DOES RISK PERCEPTION MATTER FOR STOCK MARKET BEHAVIOR? EVIDENCE FROM AN EMERGING MARKET
DOI:
https://doi.org/10.65788/greatjournal.v3i1.96Keywords:
Risk perception, stock market behavior, behavioral finance, investor psychology, emerging markets, portfolio rebalancingAbstract
This study provides robust empirical evidence that risk perception is a decisive driver of stock market behavior in emerging markets, extending behavioral finance theory beyond rational risk–return frameworks. Focusing on Indonesia as a representative emerging market, this research examines how investors’ subjective risk perceptions influence equity allocation, trading activity, and portfolio rebalancing decisions.
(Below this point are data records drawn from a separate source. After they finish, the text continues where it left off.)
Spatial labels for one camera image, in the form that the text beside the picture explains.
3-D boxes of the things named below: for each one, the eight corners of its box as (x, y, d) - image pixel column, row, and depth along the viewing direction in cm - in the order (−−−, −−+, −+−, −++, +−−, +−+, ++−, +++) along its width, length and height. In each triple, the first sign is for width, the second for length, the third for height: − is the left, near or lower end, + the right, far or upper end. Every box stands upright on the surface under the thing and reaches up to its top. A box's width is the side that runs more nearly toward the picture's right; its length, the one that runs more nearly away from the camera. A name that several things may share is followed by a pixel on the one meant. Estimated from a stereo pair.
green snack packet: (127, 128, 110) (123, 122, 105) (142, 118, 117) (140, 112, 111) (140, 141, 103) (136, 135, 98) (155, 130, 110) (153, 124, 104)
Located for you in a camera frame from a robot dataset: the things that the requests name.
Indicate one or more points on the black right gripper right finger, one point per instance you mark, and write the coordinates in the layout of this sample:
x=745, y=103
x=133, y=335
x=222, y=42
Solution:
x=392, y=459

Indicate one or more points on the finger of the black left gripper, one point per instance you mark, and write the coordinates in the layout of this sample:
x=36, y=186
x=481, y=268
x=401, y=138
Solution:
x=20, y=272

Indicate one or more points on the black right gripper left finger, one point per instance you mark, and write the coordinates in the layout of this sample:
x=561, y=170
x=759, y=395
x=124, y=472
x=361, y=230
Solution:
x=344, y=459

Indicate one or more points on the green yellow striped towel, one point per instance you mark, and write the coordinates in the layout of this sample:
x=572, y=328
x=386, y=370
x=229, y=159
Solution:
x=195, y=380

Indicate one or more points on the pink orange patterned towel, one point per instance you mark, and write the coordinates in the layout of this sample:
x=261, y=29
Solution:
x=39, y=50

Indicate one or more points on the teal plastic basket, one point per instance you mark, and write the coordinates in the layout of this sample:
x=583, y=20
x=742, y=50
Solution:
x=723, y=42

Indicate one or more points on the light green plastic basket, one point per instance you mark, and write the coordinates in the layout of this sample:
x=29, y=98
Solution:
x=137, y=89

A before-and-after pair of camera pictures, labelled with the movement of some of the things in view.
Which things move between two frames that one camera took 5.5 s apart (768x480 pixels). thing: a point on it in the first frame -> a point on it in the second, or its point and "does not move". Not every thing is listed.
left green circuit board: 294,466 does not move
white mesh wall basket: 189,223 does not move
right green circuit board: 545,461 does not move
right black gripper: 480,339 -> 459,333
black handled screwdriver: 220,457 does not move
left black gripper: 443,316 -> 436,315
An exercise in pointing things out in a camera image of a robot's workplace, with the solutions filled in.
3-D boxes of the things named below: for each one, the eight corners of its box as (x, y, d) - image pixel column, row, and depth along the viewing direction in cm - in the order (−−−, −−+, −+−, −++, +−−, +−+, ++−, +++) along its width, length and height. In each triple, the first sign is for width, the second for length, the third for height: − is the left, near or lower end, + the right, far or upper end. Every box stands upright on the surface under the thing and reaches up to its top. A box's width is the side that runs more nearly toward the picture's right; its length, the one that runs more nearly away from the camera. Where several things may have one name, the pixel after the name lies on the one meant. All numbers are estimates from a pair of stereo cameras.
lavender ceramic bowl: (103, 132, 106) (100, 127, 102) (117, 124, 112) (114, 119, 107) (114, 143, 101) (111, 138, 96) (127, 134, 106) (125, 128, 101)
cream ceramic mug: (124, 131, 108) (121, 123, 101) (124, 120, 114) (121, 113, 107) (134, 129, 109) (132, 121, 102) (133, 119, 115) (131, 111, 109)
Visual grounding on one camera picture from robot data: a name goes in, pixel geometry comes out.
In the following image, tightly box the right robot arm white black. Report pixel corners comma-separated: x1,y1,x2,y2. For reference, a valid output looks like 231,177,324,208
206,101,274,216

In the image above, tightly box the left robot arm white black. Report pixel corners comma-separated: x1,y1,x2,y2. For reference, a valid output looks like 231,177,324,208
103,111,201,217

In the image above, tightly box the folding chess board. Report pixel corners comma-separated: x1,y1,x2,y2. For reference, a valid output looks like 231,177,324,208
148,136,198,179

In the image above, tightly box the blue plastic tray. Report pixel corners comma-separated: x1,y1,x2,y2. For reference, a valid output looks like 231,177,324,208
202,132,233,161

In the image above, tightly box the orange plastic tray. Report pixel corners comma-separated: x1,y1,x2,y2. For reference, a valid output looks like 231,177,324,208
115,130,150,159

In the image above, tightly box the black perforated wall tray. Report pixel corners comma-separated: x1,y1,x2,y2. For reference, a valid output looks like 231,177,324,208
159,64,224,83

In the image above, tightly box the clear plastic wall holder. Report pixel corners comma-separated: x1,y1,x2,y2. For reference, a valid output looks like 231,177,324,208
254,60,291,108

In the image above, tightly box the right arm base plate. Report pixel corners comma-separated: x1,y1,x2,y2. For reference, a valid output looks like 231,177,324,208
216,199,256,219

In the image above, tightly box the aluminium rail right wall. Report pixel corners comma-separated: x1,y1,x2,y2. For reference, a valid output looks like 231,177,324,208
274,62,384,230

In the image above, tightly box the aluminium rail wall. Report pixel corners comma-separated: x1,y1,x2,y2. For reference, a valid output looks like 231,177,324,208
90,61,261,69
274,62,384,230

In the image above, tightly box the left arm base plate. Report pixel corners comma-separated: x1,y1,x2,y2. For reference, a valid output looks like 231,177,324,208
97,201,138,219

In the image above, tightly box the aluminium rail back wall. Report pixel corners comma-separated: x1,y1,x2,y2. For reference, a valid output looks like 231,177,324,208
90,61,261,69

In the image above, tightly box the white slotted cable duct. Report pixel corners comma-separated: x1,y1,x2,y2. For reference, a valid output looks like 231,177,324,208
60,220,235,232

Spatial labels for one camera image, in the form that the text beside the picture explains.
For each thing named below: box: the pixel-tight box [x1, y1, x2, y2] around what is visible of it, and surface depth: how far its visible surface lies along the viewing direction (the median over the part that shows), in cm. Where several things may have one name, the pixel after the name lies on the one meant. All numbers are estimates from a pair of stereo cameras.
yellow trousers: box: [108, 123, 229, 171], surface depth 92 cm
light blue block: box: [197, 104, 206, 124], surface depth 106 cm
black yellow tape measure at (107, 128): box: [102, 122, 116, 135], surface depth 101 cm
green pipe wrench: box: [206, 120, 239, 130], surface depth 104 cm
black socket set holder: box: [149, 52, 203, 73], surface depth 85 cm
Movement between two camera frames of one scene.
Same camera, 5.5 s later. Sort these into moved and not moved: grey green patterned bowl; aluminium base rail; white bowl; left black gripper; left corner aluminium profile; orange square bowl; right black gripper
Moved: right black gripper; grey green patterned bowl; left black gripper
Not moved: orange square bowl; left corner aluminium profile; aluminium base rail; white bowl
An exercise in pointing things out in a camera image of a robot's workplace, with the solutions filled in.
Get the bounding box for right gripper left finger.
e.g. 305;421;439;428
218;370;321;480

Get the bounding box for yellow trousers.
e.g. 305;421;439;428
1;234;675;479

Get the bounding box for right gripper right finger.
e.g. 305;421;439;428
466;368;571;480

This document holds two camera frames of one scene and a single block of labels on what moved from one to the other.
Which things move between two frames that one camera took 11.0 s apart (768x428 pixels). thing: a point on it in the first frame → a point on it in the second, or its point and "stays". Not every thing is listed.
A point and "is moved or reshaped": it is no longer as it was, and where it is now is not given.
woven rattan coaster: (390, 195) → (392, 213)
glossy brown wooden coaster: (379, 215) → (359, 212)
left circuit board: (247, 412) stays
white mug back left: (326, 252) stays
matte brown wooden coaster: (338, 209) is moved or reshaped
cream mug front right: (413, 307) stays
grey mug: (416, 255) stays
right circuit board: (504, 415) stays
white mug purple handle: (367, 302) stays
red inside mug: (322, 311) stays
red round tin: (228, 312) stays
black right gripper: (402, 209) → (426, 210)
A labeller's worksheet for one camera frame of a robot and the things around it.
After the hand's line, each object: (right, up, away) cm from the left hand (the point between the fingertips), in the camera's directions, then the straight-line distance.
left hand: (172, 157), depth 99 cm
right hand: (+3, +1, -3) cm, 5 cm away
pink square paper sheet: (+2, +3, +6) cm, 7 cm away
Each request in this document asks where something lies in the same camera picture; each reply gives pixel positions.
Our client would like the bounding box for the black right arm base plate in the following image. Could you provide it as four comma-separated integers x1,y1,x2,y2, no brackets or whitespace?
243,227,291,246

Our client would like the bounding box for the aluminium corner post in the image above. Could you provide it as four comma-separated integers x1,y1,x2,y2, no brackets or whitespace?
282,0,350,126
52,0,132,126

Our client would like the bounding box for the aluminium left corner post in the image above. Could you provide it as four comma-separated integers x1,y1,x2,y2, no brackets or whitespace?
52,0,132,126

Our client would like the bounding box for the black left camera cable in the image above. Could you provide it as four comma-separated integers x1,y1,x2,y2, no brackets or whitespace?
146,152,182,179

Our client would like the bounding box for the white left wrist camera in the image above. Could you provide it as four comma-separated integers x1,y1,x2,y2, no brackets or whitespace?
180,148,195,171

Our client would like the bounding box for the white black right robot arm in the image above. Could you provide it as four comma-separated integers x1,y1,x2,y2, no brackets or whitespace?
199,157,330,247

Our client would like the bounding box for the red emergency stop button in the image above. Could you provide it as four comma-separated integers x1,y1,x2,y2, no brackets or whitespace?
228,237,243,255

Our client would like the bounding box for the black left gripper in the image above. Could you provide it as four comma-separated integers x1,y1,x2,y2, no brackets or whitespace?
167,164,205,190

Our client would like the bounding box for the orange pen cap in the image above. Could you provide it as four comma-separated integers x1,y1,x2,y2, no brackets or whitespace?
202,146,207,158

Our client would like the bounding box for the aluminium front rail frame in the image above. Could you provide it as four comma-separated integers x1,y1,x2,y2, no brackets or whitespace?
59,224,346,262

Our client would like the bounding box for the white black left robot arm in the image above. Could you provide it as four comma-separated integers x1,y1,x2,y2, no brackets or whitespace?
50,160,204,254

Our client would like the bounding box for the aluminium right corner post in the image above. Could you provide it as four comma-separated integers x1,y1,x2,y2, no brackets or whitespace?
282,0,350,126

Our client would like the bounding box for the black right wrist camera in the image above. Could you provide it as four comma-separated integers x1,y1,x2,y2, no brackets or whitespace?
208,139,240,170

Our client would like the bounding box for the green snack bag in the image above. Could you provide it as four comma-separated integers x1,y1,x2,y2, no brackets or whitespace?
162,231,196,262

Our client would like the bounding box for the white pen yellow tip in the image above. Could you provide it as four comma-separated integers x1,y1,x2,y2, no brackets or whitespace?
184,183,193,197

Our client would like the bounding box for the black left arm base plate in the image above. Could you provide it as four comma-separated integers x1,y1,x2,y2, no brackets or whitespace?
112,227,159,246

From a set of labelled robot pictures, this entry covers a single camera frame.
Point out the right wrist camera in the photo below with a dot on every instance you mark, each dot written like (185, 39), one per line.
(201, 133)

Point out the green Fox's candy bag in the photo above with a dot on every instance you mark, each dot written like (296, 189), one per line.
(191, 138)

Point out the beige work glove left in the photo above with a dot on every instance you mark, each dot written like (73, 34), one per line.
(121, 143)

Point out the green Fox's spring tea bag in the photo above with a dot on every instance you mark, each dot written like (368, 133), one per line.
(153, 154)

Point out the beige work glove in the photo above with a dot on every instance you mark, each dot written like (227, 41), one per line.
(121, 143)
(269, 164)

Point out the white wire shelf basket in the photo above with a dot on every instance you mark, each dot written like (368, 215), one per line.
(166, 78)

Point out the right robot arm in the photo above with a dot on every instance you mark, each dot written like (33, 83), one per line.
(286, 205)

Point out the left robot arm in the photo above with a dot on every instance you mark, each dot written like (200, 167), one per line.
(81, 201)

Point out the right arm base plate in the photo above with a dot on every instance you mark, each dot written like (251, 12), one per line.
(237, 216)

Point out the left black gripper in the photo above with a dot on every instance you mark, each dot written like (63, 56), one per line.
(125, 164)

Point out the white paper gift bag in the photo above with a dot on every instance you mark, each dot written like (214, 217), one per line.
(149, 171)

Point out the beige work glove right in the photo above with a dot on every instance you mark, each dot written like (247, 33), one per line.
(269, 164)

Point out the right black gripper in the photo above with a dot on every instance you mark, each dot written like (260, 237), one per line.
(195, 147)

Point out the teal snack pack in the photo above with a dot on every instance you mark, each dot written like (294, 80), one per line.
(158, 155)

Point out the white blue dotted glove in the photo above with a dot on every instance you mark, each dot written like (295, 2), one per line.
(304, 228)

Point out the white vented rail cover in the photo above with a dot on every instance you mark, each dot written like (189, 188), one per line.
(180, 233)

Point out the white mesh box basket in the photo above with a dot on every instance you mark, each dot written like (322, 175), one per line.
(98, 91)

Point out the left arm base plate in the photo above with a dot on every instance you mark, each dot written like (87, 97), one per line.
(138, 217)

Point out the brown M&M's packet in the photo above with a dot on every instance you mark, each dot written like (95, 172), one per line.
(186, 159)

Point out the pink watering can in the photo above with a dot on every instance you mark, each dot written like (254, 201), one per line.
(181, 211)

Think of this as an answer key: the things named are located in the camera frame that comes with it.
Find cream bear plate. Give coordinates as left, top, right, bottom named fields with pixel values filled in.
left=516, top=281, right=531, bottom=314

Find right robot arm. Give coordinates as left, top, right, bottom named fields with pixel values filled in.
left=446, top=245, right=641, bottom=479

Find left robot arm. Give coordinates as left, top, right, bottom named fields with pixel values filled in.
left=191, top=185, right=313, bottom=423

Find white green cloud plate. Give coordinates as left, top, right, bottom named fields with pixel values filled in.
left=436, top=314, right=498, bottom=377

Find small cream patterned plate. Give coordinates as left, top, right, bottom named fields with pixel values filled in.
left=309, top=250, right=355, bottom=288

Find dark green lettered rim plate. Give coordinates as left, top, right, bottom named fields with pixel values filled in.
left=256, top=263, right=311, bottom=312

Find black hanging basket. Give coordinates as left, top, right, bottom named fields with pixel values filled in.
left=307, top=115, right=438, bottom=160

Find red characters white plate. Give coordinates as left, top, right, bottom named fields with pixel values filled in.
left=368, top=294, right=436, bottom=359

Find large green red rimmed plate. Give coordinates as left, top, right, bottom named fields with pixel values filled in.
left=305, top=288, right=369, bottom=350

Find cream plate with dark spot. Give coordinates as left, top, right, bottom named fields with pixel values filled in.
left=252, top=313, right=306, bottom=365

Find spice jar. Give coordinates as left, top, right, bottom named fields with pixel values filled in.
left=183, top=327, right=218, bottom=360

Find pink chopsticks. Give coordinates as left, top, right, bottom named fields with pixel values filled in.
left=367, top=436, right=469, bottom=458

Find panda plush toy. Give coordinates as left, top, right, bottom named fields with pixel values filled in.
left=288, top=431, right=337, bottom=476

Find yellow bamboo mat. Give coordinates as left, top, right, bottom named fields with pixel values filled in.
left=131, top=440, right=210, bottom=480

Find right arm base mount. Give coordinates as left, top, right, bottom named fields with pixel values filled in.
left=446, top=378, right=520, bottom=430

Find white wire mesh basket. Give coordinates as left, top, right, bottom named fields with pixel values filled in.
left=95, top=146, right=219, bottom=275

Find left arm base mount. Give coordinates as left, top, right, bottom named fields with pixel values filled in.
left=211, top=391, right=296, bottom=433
Using survey data from 500 individual investors and market analysts and applying multiple regression analysis, the findings demonstrate that elevated risk perception significantly reduces stock allocation while simultaneously intensifying portfolio rebalancing behavior, indicating adaptive risk management rather than passive market exit. The results further reveal substantial heterogeneity in risk perception across demographic and socioeconomic groups, with education and income significantly moderating investment responses to perceived risk. These findings highlight that investor behavior in emerging markets is strongly shaped by psychological and informational factors amplified by institutional uncertainty and market volatility. By empirically integrating risk perception, behavioral responses, and investor characteristics, this study offers novel emerging-market evidence on the mechanisms through which perceived risk translates into market behavior and provides actionable implications for investors and policymakers seeking to strengthen market stability, investor resilience, and financial literacy frameworks.